The Hampshire School, Chelsea was a private preparatory school for 3–11-year-olds in Chelsea, London, the United Kingdom. The school teaches the National Curriculum of England. The school closed in July 2024.

== Early years ==
The children participate in a variety of specialist lessons each week, including: Gym, Art, Music, Drama, Dance, Ballet, Swimming and French. They also participate in a variety of school events, educational school trips and Forest School.

== Preparatory school ==
The Good Schools Guide has described the school, "Space is the overwhelming impression you get as you are shown round: no cramped stairways and classrooms in this central London school (what a welcome change from the norm); good sized walled garden, where all children can get some fresh air during break times. State of the art technology throughout."

== History ==
The Hampshire School, Chelsea is housed in the former Chelsea Library (a Grade II Listed building) in central London which also served as the library for King's College.

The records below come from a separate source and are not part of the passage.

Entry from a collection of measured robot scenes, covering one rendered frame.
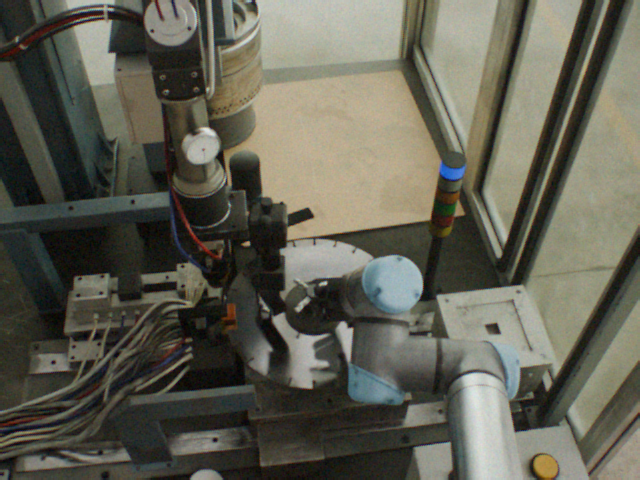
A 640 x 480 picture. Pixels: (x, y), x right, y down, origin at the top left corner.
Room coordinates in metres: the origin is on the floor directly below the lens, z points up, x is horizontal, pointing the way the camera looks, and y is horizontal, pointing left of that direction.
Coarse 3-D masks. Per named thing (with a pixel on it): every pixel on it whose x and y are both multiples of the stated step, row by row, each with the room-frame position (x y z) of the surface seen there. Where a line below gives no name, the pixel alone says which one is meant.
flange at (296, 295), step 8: (296, 288) 0.75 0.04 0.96; (288, 296) 0.73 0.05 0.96; (296, 296) 0.73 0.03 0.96; (304, 296) 0.72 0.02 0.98; (288, 304) 0.71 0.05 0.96; (296, 304) 0.71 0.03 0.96; (288, 312) 0.70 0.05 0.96; (296, 312) 0.70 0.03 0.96; (304, 312) 0.70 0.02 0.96; (288, 320) 0.68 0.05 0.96; (296, 320) 0.68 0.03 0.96; (304, 320) 0.68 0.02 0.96; (312, 320) 0.68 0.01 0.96; (304, 328) 0.66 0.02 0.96; (312, 328) 0.66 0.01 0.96; (320, 328) 0.66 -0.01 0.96; (328, 328) 0.66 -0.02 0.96
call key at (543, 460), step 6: (540, 456) 0.44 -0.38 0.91; (546, 456) 0.44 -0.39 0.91; (534, 462) 0.43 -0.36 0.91; (540, 462) 0.43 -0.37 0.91; (546, 462) 0.43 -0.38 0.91; (552, 462) 0.43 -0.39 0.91; (534, 468) 0.42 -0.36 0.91; (540, 468) 0.42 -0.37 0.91; (546, 468) 0.42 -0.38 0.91; (552, 468) 0.42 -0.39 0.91; (540, 474) 0.41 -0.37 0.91; (546, 474) 0.41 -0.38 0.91; (552, 474) 0.41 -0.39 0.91
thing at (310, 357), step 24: (312, 240) 0.88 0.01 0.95; (288, 264) 0.82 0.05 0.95; (312, 264) 0.82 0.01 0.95; (336, 264) 0.81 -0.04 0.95; (360, 264) 0.81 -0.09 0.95; (240, 288) 0.76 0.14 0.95; (288, 288) 0.76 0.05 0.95; (240, 312) 0.70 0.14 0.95; (264, 312) 0.70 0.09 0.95; (240, 336) 0.65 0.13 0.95; (264, 336) 0.65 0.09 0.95; (288, 336) 0.65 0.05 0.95; (312, 336) 0.65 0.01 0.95; (336, 336) 0.65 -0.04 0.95; (264, 360) 0.60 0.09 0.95; (288, 360) 0.60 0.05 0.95; (312, 360) 0.60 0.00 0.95; (336, 360) 0.60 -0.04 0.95; (312, 384) 0.56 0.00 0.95; (336, 384) 0.56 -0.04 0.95
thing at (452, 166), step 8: (448, 152) 0.91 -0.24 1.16; (456, 152) 0.91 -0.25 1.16; (448, 160) 0.89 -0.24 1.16; (456, 160) 0.89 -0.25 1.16; (464, 160) 0.89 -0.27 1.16; (440, 168) 0.89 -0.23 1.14; (448, 168) 0.87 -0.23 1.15; (456, 168) 0.87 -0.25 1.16; (464, 168) 0.88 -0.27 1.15; (448, 176) 0.87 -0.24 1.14; (456, 176) 0.87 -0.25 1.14
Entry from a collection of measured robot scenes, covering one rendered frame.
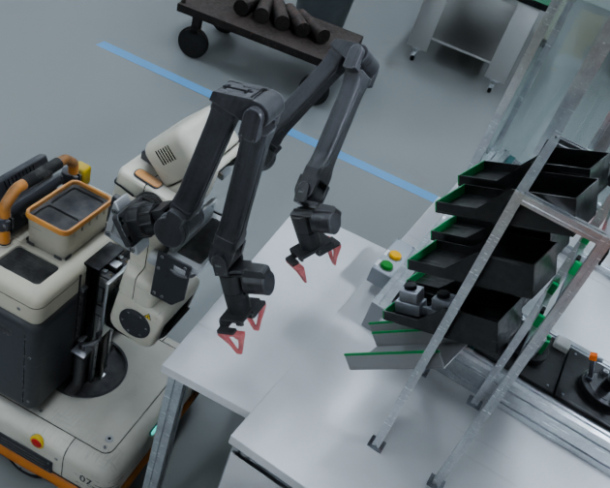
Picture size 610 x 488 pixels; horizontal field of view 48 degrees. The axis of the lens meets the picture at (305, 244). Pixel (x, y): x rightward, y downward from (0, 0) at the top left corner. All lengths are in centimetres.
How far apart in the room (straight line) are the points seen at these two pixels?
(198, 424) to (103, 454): 56
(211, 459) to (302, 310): 87
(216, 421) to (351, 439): 109
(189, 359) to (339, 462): 46
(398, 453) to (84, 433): 104
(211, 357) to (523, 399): 87
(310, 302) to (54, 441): 92
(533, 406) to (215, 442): 125
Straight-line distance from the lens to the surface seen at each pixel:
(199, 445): 273
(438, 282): 177
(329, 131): 180
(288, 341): 195
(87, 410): 242
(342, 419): 182
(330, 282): 218
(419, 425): 191
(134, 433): 238
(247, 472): 177
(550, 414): 205
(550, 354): 217
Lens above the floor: 223
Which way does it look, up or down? 37 degrees down
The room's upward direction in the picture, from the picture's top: 20 degrees clockwise
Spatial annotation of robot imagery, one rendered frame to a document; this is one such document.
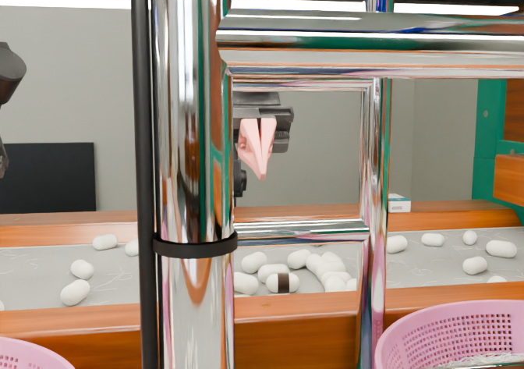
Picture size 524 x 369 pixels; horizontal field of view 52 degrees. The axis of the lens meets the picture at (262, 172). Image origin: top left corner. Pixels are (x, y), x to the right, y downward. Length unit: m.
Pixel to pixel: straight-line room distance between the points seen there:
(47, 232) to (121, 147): 1.87
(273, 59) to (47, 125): 2.57
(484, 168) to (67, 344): 0.80
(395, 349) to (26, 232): 0.57
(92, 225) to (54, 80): 1.92
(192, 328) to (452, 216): 0.78
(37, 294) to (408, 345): 0.38
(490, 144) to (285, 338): 0.67
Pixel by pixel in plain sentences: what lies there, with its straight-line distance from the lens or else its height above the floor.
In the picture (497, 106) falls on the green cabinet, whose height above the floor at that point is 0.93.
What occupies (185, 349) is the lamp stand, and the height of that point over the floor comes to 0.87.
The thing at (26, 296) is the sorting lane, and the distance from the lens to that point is 0.63.
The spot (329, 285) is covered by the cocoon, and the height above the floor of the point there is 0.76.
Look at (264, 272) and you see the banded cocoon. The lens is 0.60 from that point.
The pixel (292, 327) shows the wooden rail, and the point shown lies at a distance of 0.47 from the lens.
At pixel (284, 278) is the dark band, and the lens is 0.58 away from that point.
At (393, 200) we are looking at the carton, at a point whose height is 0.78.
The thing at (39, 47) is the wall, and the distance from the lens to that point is 2.72.
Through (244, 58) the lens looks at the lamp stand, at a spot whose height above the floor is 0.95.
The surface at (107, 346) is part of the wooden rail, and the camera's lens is 0.46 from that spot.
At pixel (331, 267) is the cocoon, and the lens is 0.61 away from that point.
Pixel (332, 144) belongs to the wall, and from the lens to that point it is 2.82.
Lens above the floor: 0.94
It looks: 8 degrees down
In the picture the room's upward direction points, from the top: straight up

The school was founded in 1944 in Surrey by June Hampshire. The school soon moved to Knightsbridge and is now on two sites, the Early Years at 5 Wetherby Place, SW7 and the Main School at 15 Manresa Road, SW3. Mrs Hampshire's daughter Jane Box Grainger succeeded her mother as Headmistress in 1961.

== Staff ==
Richard Lock was the final Head who joined the school in September 2022.

== Philanthropy ==
The children have raised money for various charities, including Children in Need and Red Nose Day. In September 2015 in response to an appeal to help Syrian refugees the children and parents donated goods.

== Sources ==
- "News"
- "The Hampshire School, Chelsea, London"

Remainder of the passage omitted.